The bit-parity guarantee (mlx-lm B=N) is the whole point of --batch N, and it requires running the plain forward path. So the batched lane deliberately exposes no perf knobs: the scheduler (batch-scheduler.ts) drives the model through forwardHidden/logitsFromHidden directly (not generate()), running the same bit-exact kernels mlx-lm runs — never the optional, parity-breaking ones. Flagging the batched lane would defeat the guarantee, so it’s intentionally not wired.

  • --perf-kernel / --fused-decode / --compiled-decode — never engage in the batched lane. They diverge from the -O0 reference (or, for the quantized-KV kernels, are moot since batched is bf16). They’re the L3 perf row, a separate KL-gated path — see the validation matrix in parallel-slots.md.
  • --force-wire — doesn’t wire (the scheduler bypasses generate()’s wired scope). A model that needs wiring for speed (e.g. 26B: 8.6 → 32.3 tok/s wired) runs at mlx-lm-equivalent unwired speed under --batch N; in practice such a model has no headroom for B>1 KV anyway.
  • Always-on bit-exact kernels still run. Fused GeGLU is bit-exact with the spelled-out MLP, so it stays on in both lanes without breaking parity — “compat mode” means no parity-breaking optionality, not -O0.

The serial lane is where the perf/optimization tree lives: --perf-kernel / --fused-* / --compiled-decode engage there, and the mixed-precision-KV (optiq) default applies there.

These are deliberate v1 scope, not bugs — but they change behavior, so know them:

  1. Prompt cache bypassed. Batched requests solo-prefill every row; cached_tokens=0. Wiring PromptCache into the scheduler is a follow-up.
  2. Admission is per-request, not aggregate. --memory-budget checks each request against single-sequence max-safe-context, but N concurrent rows can collectively exceed the budget (the B×S_max KV-budget admission is TODO). With a tight budget and several large-context requests, the allocator cap is the only backstop — and a true GPU OOM here is uncatchable. Size the budget with headroom for N rows, or keep N small.
  3. Short-context only. Verified pre-ring-wrap (rows < the 1024 sliding window). Long-context (context > window) batched decode is a separate validation.
  4. bf16 only — by contract. mlx-lm’s batched path is bf16, so bf16-only batching is exactly what mlx-lm-parity means (not a shortcoming). Going further — batched + mixed-precision KV quant — is novel territory with no mlx-lm/optiq oracle, so it’s a deferred, KL-gated extension.
  5. extend join not yet used. A joining request re-merges the whole batch (O(B·S)); mlx-lm’s keep-the-running-batch extend is a later optimization (numerically equivalent).

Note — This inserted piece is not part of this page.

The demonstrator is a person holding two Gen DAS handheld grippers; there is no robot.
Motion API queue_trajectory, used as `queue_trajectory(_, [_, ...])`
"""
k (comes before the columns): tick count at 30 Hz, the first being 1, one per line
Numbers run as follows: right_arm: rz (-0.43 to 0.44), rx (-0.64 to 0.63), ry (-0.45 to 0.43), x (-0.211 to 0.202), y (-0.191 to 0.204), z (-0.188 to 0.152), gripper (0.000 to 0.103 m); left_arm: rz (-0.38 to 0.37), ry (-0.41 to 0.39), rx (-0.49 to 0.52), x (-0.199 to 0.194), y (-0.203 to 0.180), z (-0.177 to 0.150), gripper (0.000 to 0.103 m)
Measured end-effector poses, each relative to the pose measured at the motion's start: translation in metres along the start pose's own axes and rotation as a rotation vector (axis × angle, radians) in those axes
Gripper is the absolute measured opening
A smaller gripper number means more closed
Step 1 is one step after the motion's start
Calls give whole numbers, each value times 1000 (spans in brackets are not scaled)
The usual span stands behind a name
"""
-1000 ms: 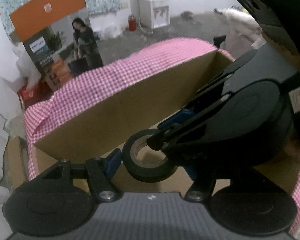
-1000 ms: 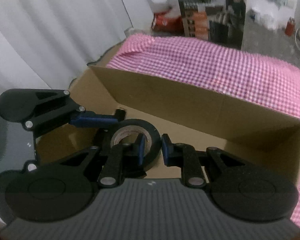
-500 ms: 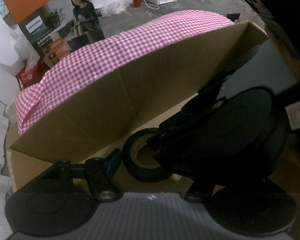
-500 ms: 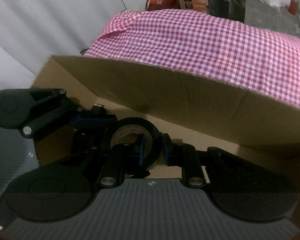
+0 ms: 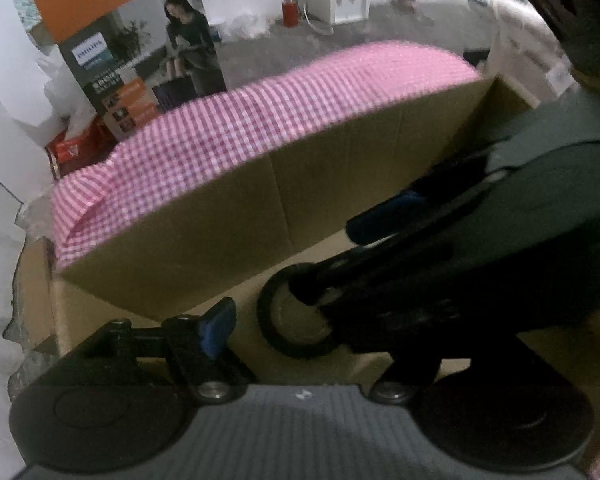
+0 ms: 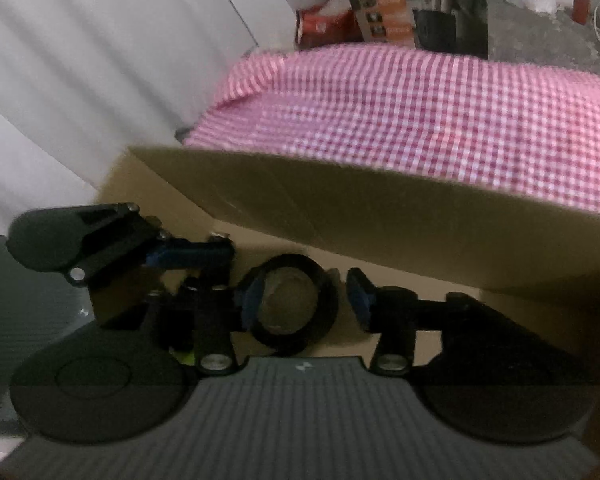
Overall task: Organize rigid objects
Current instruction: 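Carry the tape roll into the cardboard box and open the right tool, then move the right tool to the purple lid and grasp its rim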
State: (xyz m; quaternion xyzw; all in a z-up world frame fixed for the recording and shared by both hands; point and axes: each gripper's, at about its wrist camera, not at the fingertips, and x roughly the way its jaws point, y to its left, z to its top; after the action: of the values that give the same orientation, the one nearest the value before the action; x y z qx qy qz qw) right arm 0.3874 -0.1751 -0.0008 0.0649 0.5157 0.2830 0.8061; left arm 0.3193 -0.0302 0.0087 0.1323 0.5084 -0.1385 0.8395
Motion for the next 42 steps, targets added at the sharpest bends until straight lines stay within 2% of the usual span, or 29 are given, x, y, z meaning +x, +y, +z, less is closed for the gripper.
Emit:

The live config and batch state:

{
"server": { "owner": "serve" | "pi-session" | "embedded", "model": "...", "started_at": 0 },
"prompt_cache": { "entries": 0, "bytes": 0, "max_bytes": 2000000000, "hits": 0, "misses": 0 },
"response_store": { "entries": 0, "bytes": 0, "max_bytes": 33554432, "ttl_ms": 3600000 },
"kv_quant": {
"mode": "mixed (kv_config.json)" | "uniform-kv8" | "bf16",
"layers": { "kv4": 8, "bf16": 40 },
"attention": { "global": 10, "sliding_window": 38 }
},
"admission": {
"max_safe_context": 0, // requests above this 400
"memory_budget_bytes": null, // explicit budget, or null = machine default
"usable_bytes": 0, "weights_bytes": 0
},
"batch": {
"configured": 1, // the --batch N value
"batched": false, // batching enabled (N>1) for this server
"active_rows": 0 // rows currently decoding in the batch
}
}

batch.batched reflects only whether --batch N (N>1) is configured; with an explicit --kv-quant it can read true while active_rows never exceeds 1 (every request routes serial). active_rows is the honest signal of whether anything is actually batching.